Adelaide, S. Aust.: University of Adelaide, School of Population Health
Electronic resource
The majority of people spend most of their working time in office environments. The assessment of indoor work environments is important because it potentially involves a range of hazards such as chemicals, lighting, and indoor air quality issues. Microbial contamination (such as fungi and moulds) of the indoor working environment is an increasingly common OHSW concern, yet there are no published studies investigating typical office environments in Australia. This paucity of survey information limits the comparisons that can be made against measurements taken in workplaces that have indoor microbial air quality issues.

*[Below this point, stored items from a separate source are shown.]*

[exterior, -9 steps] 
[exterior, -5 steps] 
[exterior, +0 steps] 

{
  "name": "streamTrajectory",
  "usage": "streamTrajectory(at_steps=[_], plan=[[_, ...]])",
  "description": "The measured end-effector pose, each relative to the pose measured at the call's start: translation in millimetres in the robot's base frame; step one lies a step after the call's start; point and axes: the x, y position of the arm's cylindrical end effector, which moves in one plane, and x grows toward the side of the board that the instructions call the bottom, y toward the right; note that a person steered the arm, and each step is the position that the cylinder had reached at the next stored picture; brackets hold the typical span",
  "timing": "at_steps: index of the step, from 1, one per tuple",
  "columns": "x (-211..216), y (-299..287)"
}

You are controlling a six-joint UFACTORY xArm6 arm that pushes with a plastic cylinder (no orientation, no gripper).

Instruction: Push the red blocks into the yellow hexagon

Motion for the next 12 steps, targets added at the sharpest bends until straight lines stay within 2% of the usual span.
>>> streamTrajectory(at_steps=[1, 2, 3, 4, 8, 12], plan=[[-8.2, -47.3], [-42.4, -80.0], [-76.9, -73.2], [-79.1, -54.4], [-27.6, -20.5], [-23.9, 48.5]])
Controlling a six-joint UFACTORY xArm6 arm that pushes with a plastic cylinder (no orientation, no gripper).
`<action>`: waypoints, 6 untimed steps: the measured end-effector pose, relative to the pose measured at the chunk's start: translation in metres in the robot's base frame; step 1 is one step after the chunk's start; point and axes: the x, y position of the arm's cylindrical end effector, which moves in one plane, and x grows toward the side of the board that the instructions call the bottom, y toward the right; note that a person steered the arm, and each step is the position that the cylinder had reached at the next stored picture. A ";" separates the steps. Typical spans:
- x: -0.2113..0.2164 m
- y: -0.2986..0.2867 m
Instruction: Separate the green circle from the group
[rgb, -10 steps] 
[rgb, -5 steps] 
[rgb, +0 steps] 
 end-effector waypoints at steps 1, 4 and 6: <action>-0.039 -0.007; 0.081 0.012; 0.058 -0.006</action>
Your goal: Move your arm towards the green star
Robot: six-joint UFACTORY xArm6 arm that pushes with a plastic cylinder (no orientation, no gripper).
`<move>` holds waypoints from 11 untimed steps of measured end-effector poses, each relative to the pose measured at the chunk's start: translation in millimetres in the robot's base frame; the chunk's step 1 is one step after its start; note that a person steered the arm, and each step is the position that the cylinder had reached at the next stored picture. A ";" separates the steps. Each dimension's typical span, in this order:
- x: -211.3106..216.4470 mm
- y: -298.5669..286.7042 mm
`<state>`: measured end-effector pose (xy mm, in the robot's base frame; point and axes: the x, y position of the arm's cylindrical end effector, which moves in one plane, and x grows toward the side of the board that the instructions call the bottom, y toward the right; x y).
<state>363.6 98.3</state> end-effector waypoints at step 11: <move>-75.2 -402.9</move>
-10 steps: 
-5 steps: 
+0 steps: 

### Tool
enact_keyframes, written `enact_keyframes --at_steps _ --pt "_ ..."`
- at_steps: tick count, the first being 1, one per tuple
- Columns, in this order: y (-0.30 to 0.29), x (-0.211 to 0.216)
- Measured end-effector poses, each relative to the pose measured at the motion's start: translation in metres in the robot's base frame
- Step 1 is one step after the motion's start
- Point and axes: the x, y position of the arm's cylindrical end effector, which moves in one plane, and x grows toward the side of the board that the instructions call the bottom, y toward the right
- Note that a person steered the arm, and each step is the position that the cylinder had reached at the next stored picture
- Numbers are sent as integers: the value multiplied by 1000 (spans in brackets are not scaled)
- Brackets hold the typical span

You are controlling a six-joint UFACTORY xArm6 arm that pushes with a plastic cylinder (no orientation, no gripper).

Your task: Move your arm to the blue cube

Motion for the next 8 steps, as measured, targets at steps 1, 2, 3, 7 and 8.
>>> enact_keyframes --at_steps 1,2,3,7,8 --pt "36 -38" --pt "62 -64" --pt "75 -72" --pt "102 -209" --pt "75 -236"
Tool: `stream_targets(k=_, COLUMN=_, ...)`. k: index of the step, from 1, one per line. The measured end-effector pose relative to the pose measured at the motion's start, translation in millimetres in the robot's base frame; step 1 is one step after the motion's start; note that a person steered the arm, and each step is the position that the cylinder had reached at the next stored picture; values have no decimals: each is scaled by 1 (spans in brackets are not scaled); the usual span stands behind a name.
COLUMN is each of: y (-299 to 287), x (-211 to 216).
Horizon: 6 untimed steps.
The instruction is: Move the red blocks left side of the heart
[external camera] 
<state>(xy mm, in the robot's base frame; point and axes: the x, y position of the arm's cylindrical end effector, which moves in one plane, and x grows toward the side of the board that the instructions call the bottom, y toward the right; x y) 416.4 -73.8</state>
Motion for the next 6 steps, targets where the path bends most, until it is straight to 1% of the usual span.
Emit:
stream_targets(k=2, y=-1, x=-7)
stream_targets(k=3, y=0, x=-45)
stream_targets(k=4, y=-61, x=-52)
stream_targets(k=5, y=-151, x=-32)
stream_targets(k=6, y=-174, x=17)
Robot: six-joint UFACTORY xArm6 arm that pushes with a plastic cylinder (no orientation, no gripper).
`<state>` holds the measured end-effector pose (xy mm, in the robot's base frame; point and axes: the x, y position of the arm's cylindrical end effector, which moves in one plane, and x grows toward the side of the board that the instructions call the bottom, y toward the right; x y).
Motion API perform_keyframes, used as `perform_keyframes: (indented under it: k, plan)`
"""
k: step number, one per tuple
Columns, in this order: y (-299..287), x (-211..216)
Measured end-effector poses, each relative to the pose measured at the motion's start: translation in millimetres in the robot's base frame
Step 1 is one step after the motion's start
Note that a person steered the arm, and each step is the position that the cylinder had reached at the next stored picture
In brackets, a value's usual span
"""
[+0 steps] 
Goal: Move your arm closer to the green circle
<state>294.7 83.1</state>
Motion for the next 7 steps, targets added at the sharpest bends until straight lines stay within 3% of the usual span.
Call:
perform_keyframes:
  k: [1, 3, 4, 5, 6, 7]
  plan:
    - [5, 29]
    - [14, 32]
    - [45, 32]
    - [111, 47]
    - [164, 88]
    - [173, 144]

Exposure to airborne fungal spores has the potential to exacerbate asthma, act as irritants and allergens and infrequently cause disease in susceptible individuals.

There is limited information available for OHS professionals and others involved in indoor air quality assessments and investigations, to guide the interpretation and communication of biological air quality results.

The aim of this study was to obtain profiles of indoor airborne fungi in typical South Australian office environments, including seasonal variation and indoor-outdoor air relationship. The purpose of the study and this document is to provide guidance on how to interpret data/results gained from indoor air quality monitoring of fungal contamination, and recommend approaches to investigate potential health complaints/issues.

This research was commissioned by SafeWork SA Small Grants Programme.